IntegerDeployable goes a step further: the model can be executed using only integer arithmetic. PACT_IntegerAct replaces the standard PACT activation, and a requantization step converts tensors from one quantized space to another. Requantization is defined mathematically: given two quantized spaces Z_a and Z_b with steps ε_a and ε_b, the integer image is approximated as Q_b ≈ ⌊(ε_a·D/ε_b)·Q_a⌉ ≫ d, where D = 2^d is a large integer chosen to bound the relative error by 1/D. This operation reduces to a right‑shift, enabling efficient hardware implementation.

The report provides formal definitions (Definitions 2.1, 2.2, 3.1) for tensor quantization, quantized tensors, and requantization, and derives linear quantization as an affine clipping operation. It also details how the quantized space of a linear combination (ϕ) is formed from the product of weight and activation quantized spaces, leading to a combined quantum ε_ϕ = ε_w·ε_x.

Implementation in NEMO follows a clear pipeline:

  1. net = nemo.transform.quantize_pact(net, dummy_input) – creates the FakeQuantized model.
  2. net.harden_weights() – freezes weights to their quantized values.
  3. net.set_deployment(eps_in=1./255) – propagates the scaling factor.
  4. net = nemo.transform.integerize_pact(net, eps_in=1./255) – produces the IntegerDeployable model.

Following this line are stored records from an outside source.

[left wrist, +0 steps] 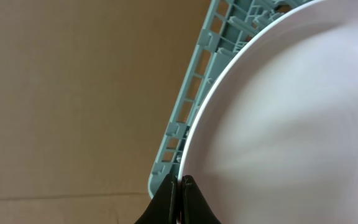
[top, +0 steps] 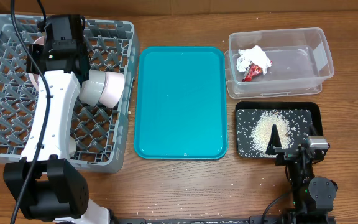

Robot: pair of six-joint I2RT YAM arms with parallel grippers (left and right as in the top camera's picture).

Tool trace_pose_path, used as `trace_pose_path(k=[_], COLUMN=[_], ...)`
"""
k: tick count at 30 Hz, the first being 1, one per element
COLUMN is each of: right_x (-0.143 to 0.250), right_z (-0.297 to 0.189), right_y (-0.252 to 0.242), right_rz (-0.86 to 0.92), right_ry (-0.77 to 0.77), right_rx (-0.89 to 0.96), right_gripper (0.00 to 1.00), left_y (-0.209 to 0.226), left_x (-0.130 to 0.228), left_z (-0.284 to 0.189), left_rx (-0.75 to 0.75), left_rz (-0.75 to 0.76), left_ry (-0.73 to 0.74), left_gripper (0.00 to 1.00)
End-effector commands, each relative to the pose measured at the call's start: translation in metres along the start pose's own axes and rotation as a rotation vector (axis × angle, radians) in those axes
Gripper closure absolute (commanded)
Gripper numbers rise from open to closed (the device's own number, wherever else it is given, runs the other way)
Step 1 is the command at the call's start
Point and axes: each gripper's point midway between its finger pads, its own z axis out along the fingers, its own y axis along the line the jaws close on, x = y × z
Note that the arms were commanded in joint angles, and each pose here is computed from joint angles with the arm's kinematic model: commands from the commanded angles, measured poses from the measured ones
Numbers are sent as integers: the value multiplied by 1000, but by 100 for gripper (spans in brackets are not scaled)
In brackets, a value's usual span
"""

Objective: Sort waste into correct bins and load items into the dishwasher

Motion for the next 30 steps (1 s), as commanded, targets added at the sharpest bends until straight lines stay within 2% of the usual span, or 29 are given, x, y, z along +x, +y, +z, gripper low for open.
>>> trace_pose_path(k=[1, 6, 11, 28, 30], right_x=[1, 1, 1, 1, 1], right_z=[0, 0, 0, 0, 0], right_y=[1, 1, 1, 1, 1], right_rz=[-4, -4, -4, -4, -4], right_ry=[-7, -7, -7, -7, -7], right_rx=[-3, -3, -3, -3, -3], right_gripper=[0, 0, 0, 0, 0], left_y=[7, 8, 0, -5, -6], left_x=[2, -1, 0, 1, 1], left_z=[4, 6, 15, 21, 21], left_rx=[-51, -49, 26, 75, 76], left_rz=[5, -21, -37, -49, -49], left_ry=[17, 5, 0, -4, -4], left_gripper=[96, 96, 96, 96, 93])
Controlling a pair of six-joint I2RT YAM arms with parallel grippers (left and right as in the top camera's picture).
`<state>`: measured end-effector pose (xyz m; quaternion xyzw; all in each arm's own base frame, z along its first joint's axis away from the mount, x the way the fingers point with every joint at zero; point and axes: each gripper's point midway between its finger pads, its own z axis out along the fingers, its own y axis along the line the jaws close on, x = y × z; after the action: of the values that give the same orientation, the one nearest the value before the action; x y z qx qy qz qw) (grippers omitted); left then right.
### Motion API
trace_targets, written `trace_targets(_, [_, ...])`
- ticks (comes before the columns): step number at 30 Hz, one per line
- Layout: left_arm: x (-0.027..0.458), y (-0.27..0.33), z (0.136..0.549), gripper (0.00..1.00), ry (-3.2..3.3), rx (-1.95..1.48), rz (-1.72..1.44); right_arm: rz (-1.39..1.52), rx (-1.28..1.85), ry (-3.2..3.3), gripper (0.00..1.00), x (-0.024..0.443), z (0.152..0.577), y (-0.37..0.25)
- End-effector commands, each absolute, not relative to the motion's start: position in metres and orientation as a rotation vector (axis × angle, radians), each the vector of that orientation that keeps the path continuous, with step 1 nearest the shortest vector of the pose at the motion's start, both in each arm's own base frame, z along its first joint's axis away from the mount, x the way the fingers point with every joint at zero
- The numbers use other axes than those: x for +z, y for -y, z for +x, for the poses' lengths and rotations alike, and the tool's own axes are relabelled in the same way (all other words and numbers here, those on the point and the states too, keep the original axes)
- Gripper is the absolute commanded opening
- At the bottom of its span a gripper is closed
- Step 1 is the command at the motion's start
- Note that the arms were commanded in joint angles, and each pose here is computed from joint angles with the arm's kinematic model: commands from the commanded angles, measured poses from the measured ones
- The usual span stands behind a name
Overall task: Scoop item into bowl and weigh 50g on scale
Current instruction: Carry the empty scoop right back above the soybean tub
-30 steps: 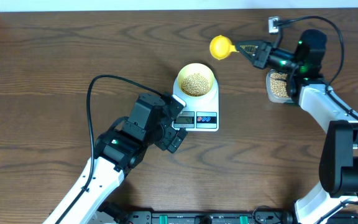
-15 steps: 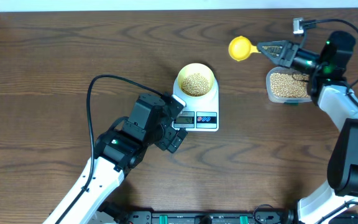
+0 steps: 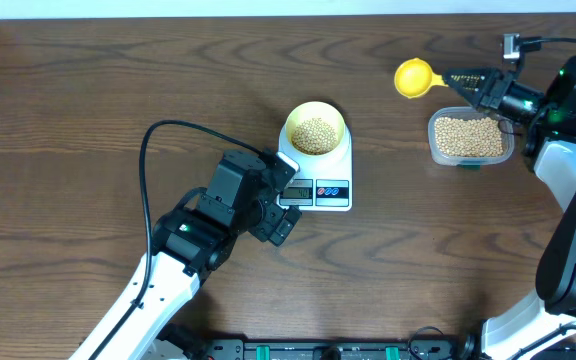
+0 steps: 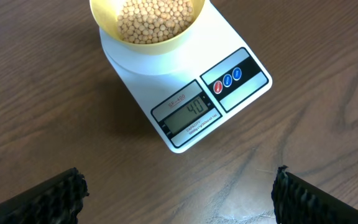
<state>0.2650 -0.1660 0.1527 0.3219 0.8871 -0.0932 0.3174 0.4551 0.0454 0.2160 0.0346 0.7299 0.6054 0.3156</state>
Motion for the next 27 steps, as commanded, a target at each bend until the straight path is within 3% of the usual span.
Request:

Currently NEMO still stores data in float32, so integer‑only inference on GPUs incurs a small penalty due to extra conversion operators. The authors note that dedicated integer hardware would eliminate this overhead.

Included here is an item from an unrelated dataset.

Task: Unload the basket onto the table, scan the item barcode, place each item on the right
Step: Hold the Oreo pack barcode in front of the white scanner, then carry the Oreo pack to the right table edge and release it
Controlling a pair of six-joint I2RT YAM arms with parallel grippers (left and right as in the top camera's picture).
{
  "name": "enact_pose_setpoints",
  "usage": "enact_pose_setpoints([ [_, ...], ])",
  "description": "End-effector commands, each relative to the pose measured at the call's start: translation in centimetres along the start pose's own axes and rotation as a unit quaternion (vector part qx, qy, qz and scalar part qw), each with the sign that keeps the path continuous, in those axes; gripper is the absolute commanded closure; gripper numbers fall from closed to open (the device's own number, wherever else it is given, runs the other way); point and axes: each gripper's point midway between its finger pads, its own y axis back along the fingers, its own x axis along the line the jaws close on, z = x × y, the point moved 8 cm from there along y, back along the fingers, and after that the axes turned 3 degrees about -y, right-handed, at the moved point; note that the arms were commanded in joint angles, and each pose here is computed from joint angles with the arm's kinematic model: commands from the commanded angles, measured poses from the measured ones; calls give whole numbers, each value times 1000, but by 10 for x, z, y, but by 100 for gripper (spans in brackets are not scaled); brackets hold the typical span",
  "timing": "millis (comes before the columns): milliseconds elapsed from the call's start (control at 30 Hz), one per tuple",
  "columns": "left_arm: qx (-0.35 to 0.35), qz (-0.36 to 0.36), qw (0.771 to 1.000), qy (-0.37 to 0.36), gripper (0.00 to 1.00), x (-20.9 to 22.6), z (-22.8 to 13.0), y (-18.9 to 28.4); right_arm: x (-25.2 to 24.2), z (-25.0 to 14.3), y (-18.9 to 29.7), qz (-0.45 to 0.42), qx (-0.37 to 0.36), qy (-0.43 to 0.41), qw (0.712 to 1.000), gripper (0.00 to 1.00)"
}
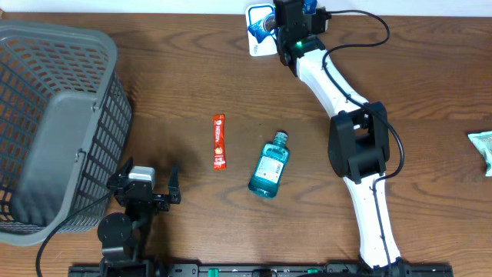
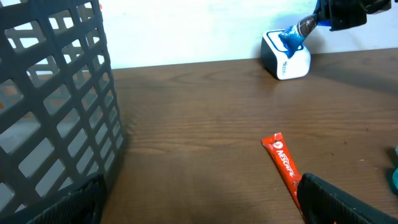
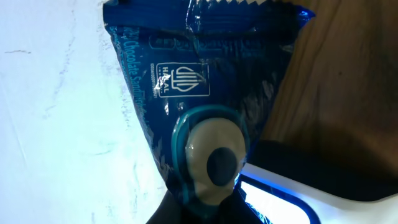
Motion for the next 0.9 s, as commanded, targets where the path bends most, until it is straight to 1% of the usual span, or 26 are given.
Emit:
enact_pose_setpoints([
  [0, 20, -6, 1000, -3, 2, -2, -10, -1, 17, 10, 5, 4, -8, -5, 1000, 98],
  [100, 20, -6, 1000, -3, 2, -2, -10, -1, 31, 26, 18, -55, 21, 35, 998, 98],
  [167, 20, -6, 1000, -3, 2, -2, -10, -1, 44, 41, 34, -89, 22, 65, 994, 98],
  [200, 20, -6, 1000, -3, 2, -2, -10, -1, 55, 60, 52, -117, 10, 93, 989, 98],
  [300, 20, -6, 1000, -3, 2, -2, -10, -1, 72, 100, 90, -168, -30, 138, 976, 98],
  [400, 20, -6, 1000, -3, 2, -2, -10, -1, 80, 143, 127, -224, -75, 178, 955, 98],
  [433, 20, -6, 1000, -3, 2, -2, -10, -1, 79, 164, 143, -254, -95, 190, 944, 98],
  [467, 20, -6, 1000, -3, 2, -2, -10, -1, 78, 173, 149, -268, -105, 193, 938, 98],
  [633, 20, -6, 1000, -3, 2, -2, -10, -1, 52, 265, 198, -417, -184, 178, 872, 98],
  [700, 20, -6, 1000, -3, 2, -2, -10, -1, 44, 293, 198, -445, -175, 202, 855, 98],
  [733, 20, -6, 1000, -3, 2, -2, -10, -1, 36, 311, 198, -464, -177, 197, 846, 98],
  [867, 20, -6, 1000, -3, 2, -2, -10, -1, 6, 361, 199, -515, -190, 158, 821, 99],
])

Key insights include: (1) a rigorous, layer‑wise mathematical treatment of quantization that separates quantization, quantization‑aware training, and deployment stages; (2) the use of STE to keep training pipelines unchanged while still learning quantized parameters; (3) a practical requantization scheme that leverages bit‑shifts to map between quantized spaces with bounded error. These contributions enable memory‑ and compute‑constrained environments (e.g., edge devices) to run DNN inference using only integer arithmetic while preserving accuracy, and they lay a foundation for future integration with specialized integer accelerators.